Your goal:
For every line in the data below that contains "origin", copy the line.

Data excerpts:
/---
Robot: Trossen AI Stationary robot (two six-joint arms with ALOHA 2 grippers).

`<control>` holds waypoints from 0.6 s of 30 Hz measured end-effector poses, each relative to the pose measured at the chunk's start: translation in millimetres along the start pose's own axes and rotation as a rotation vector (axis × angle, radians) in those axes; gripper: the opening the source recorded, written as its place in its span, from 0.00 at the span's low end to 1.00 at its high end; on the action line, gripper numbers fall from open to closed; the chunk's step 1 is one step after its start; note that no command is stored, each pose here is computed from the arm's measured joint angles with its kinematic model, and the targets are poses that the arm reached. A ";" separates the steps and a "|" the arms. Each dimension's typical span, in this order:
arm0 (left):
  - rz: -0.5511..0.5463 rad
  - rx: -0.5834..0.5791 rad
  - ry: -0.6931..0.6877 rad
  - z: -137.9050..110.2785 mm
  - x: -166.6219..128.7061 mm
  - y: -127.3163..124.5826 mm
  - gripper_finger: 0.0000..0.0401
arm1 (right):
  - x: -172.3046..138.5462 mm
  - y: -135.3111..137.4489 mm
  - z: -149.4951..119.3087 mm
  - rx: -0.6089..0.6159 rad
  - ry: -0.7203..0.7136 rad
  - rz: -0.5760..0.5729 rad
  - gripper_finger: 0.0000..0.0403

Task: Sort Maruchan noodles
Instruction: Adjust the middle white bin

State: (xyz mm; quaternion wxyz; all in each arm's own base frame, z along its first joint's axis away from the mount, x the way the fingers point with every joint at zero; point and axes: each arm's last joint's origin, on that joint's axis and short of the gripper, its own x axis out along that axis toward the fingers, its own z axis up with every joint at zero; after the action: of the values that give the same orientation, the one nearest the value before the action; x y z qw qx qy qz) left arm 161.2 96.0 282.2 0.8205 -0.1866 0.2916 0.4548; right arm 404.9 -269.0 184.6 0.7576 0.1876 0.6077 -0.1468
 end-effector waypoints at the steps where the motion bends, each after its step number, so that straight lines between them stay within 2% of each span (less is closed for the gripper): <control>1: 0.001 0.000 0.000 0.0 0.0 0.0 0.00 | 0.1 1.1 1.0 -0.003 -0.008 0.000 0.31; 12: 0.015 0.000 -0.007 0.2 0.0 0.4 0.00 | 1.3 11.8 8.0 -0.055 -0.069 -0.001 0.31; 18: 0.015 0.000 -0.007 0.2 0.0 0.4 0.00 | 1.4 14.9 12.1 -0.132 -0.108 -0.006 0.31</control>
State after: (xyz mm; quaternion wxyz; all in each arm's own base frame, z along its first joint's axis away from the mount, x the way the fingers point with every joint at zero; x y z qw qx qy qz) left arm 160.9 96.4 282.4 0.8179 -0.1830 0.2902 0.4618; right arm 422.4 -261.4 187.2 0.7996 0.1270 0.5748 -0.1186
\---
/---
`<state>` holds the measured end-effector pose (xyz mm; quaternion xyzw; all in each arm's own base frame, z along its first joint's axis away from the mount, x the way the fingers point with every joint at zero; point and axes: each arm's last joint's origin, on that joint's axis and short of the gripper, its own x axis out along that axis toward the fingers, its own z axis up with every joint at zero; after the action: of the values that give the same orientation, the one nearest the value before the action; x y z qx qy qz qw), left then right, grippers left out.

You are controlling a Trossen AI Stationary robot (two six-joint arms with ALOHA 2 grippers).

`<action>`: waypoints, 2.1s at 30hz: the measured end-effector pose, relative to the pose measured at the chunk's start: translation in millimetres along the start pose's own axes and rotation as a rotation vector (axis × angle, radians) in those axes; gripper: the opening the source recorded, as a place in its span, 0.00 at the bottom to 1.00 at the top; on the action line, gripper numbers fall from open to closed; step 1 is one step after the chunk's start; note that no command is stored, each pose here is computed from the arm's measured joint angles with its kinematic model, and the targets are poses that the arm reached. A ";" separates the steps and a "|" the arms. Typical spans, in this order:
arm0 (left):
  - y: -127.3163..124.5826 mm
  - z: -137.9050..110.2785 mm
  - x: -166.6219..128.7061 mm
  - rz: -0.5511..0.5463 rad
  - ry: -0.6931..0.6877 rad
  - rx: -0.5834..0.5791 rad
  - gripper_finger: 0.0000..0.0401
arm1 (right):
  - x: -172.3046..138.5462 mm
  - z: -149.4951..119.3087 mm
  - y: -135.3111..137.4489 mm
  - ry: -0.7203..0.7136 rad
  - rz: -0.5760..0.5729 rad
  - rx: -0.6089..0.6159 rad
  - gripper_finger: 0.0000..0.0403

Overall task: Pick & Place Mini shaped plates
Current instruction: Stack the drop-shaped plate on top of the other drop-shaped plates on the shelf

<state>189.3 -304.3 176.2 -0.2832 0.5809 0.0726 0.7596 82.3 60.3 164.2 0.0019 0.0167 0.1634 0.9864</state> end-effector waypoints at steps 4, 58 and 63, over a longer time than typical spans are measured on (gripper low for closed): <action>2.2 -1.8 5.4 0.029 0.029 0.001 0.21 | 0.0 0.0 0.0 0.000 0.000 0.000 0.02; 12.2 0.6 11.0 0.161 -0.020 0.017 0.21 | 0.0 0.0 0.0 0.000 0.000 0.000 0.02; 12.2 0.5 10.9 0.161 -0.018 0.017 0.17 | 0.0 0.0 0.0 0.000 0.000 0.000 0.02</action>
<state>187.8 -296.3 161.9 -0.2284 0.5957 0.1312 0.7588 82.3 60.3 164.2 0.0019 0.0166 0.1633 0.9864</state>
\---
Worked solution:
State: (xyz mm; quaternion wxyz; all in each arm's own base frame, z along its first joint's axis away from the mount, x the way the fingers point with every joint at zero; point and axes: each arm's last joint's origin, on that joint's axis and short of the gripper, its own x axis out along that axis toward the fingers, its own z axis up with every joint at zero; after the action: of the values that give the same orientation, the one nearest the value before the action; x y z qw qx qy qz) left arm 161.2 96.0 282.2 0.8205 -0.1866 0.2916 0.4548; right arm 404.9 -269.0 184.6 0.7576 0.1876 0.6077 -0.1468
`<state>` holds the measured end-effector pose (xyz mm; quaternion xyzw; all in each arm's own base frame, z along its first joint's axis away from the mount, x the way the fingers point with every joint at zero; point and axes: each arm's last joint's origin, on that joint's axis and short of the gripper, its own x axis out along that axis toward the fingers, its own z axis up with every joint at zero; after the action: of the values that give the same orientation, the one nearest the value before the action; x y z qx qy qz qw), left then right, grippers left out.

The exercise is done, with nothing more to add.